Assurance-chômage : La négociation est bloquée à cause du patronat

Publié le 14/02/2019

Au terme de la 9ème séance de négociation d’assurance-chômage, ce 14 février, les organisations syndicales dénoncent unanimement un blocage du patronat sur la question des contrats courts, qui a occupé l’intégralité de la réunion.

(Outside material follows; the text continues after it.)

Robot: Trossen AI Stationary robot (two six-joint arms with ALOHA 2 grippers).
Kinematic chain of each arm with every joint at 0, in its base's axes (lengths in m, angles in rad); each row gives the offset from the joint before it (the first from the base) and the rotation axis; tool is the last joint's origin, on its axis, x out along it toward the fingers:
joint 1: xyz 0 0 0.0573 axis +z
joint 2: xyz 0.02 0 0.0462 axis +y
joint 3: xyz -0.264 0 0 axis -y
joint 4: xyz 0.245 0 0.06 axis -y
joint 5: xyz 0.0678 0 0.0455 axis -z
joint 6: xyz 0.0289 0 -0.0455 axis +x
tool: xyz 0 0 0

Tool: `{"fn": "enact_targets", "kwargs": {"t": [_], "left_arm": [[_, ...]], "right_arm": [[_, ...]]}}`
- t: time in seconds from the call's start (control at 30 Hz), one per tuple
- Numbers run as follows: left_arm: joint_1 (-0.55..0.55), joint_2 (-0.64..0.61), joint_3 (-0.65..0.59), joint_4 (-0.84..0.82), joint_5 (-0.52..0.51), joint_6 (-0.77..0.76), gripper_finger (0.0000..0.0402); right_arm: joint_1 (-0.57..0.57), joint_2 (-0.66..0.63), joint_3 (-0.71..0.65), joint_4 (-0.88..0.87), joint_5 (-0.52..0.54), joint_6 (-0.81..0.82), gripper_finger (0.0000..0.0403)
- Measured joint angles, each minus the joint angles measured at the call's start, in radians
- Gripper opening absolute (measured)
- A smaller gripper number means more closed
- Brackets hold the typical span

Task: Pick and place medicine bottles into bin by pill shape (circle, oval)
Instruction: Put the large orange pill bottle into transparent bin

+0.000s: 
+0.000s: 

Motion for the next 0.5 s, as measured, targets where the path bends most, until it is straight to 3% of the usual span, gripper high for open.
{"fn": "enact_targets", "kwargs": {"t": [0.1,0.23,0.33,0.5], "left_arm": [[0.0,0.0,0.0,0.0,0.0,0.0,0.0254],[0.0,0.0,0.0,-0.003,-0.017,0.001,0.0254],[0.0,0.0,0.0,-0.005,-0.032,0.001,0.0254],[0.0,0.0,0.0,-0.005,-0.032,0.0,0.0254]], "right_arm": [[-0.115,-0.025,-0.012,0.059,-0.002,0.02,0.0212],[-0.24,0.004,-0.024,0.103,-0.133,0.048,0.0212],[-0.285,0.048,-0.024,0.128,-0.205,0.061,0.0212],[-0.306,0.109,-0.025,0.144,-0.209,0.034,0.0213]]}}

« Inconsistant, faible »…Au sortir de la 9ème séance d’assurance chômage, censée s’achever le 20 février prochain, la cheffe de file CFDT Marylise Léon ne cachait pas son agacement face à l’attitude du patronat, tant celui-ci refuse d’avancer sur les moyens de lutter contre le recours abusif aux contrats courts. « Ce soir, la négociation est bloquée. Elle ne continuera que si le patronat revient avec un dispositif comprenant une modulation des cotisations pour lutter contre les contrats courts », résume Marylise Léon.

 

Pour cette séance, la « première vraie séance de négociation » avancent certains négociateurs, les partenaires sociaux ont discuté du texte envoyé la veille, la principale proposition patronale (qui n’ait pas déjà été présentée lors de la séance du 22 janvier où était abordé le sujet pour la première fois) revenant à instaurer une prime de précarité sur les CDD d’usage, sans fixer de montant. A l’inverse, les syndicats veulent instaurer une modulation des cotisations, soit par le biais d’une cotisation dégressive (scenario présenté par la CFDT) soit par un bonus-malus (scenario FO) qui d’après l’Unedic serait favorable à 82% des entreprises. « Qui le patronat cherche-t-il à protéger? », s’interrogent les négociateurs syndicaux, pour qui le patronat doit maintenant revenir avec un mandat de négociation clair. « Si ils ont un mandat formalisant de manière suffisamment détaillée un dispositif de lutte contre les contrats courts, on reviendra le 20 février. Si rien ne se passe, on passera du blocage à l’arrêt de la négociation ». Dans ce cas, la CFDT demandera la réunion en urgence des partenaires sociaux au ministère du travail pour une réunion tripartite. Aujourd’hui plus que jamais, la balle est dans le camp patronal.